Which lines below fall between the one containing "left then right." and the one containing "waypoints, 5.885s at"? Repeat them exactly, counting both of those lines, and add nothing else.

# PROVIDED RECORDS
>>>>>
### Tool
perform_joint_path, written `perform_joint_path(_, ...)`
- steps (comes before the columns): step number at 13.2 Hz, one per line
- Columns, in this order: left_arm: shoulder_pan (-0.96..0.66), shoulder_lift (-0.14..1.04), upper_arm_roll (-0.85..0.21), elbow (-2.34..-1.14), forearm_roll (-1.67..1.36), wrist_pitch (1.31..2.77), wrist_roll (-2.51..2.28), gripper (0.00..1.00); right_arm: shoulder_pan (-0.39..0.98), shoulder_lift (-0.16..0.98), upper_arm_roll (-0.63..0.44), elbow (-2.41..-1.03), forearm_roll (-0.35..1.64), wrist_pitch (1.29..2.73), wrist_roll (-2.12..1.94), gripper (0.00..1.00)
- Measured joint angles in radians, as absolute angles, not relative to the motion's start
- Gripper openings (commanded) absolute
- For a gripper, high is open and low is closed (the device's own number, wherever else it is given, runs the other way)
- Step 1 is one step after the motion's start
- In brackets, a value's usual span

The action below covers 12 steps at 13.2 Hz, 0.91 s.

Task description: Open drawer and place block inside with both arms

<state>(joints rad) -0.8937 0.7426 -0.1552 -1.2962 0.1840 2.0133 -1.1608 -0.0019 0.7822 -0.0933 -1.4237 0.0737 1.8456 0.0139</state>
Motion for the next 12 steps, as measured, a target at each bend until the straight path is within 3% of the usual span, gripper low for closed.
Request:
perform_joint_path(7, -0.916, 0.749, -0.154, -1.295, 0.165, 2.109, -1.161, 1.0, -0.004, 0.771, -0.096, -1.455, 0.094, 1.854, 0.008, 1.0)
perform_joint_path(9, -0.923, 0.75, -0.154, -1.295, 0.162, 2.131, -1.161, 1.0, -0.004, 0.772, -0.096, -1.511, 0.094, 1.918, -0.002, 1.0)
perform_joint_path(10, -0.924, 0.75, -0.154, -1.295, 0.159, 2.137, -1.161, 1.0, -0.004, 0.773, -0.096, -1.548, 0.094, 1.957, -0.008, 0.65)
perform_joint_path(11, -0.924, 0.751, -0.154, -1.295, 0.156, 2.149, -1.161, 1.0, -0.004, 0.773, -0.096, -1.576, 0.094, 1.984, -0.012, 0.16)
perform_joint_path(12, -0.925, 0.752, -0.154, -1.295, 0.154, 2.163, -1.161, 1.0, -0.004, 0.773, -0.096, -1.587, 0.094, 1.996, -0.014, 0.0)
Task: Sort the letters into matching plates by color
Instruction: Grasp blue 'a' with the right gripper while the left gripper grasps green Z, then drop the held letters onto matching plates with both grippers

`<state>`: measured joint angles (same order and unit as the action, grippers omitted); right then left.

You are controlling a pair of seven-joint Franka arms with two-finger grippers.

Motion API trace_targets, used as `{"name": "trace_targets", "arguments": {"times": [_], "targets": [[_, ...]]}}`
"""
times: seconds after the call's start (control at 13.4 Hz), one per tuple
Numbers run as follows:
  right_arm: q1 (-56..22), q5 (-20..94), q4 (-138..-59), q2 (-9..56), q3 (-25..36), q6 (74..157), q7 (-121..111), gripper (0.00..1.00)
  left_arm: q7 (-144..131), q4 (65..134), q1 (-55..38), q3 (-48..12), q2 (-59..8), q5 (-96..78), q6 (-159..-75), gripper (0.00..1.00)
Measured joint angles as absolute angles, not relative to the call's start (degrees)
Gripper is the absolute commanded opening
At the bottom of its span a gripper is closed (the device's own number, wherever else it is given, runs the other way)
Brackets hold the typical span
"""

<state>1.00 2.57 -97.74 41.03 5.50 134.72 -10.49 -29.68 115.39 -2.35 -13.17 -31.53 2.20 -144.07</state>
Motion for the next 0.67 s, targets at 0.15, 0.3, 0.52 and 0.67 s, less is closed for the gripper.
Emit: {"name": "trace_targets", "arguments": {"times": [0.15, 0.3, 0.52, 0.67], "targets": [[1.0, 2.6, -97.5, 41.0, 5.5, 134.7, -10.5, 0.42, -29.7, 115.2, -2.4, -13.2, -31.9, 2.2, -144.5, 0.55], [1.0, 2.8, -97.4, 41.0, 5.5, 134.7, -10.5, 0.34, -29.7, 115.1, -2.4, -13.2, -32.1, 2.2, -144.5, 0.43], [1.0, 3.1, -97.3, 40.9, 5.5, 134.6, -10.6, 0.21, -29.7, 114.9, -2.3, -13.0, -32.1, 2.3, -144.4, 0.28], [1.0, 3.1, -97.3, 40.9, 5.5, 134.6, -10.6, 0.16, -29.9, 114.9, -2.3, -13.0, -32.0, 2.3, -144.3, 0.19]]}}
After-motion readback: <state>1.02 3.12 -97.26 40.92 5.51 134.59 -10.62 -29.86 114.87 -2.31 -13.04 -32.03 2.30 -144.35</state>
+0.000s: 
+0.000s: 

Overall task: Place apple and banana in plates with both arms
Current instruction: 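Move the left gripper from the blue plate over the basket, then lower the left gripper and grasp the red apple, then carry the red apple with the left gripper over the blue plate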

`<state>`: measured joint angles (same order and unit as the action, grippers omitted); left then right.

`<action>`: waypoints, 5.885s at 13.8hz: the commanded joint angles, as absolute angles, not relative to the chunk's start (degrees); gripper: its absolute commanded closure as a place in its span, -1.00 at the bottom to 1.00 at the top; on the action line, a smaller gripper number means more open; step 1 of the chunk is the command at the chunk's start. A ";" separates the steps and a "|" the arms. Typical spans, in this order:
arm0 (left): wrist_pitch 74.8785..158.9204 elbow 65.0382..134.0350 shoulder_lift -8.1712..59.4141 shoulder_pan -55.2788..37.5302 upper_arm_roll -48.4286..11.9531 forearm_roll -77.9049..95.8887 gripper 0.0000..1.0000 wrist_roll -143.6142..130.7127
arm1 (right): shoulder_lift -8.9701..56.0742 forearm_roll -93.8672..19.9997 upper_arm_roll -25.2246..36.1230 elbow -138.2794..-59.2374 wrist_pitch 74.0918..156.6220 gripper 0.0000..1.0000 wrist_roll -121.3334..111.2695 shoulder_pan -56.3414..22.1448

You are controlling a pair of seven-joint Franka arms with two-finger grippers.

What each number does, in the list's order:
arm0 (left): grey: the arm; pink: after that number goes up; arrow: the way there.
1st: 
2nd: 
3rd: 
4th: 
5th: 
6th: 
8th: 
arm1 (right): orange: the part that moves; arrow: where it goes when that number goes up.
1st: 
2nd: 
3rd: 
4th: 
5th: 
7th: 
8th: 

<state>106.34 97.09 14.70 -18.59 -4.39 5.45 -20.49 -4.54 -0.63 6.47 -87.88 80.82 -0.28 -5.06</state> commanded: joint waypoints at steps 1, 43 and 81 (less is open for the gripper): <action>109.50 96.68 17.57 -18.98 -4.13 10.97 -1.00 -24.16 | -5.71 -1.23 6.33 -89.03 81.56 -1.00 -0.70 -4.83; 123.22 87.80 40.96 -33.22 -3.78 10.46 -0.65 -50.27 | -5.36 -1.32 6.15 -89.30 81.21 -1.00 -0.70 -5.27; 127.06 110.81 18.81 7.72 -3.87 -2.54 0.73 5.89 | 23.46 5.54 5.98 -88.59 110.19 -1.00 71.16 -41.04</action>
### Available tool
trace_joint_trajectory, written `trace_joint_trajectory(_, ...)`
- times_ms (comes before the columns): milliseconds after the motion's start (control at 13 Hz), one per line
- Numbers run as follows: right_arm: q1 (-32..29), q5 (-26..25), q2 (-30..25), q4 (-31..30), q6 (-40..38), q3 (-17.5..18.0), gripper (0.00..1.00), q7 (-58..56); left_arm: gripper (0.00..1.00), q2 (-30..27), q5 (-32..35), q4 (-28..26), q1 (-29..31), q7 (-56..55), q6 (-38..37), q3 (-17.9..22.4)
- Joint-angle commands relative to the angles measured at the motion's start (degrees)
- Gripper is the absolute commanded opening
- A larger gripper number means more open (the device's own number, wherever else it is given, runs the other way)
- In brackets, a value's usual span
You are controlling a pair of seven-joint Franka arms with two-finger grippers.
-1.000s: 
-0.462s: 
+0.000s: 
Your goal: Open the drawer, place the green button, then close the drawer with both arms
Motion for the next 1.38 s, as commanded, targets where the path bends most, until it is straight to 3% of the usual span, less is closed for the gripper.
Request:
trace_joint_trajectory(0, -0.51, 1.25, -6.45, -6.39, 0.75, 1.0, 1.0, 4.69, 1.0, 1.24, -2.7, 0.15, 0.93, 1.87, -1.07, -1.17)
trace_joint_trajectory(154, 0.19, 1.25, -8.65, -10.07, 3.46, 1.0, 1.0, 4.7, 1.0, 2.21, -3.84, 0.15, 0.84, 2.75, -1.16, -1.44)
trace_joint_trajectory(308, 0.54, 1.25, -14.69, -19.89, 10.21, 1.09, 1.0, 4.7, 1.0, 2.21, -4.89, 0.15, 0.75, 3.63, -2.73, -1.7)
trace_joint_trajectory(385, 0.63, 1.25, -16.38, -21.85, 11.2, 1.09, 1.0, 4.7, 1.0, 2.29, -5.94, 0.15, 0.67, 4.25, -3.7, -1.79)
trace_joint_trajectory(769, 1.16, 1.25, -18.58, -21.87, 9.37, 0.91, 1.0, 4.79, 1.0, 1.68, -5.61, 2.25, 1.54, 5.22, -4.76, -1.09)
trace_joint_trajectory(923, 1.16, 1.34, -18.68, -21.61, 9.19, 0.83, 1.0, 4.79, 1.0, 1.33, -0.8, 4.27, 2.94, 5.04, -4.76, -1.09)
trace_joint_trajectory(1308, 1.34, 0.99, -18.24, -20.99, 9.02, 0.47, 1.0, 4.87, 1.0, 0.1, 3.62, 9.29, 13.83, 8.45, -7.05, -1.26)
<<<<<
# YOUR SOLUTION
`<state>`: measured joint angles (same order and unit as the action, grippers omitted); left then right.

`<action>`: waypoints, 5.885s at 13.8hz: the commanded joint angles, as absolute angles, not relative to the chunk's start (degrees); gripper: its absolute commanded closure as a place in its span, -1.00 at the bottom to 1.00 at the top; on the action line, a smaller gripper number means more open; step 1 of the chunk is the command at the chunk's start. A ";" separates the steps and a "|" the arms. Typical spans, in this order:

This concludes the output.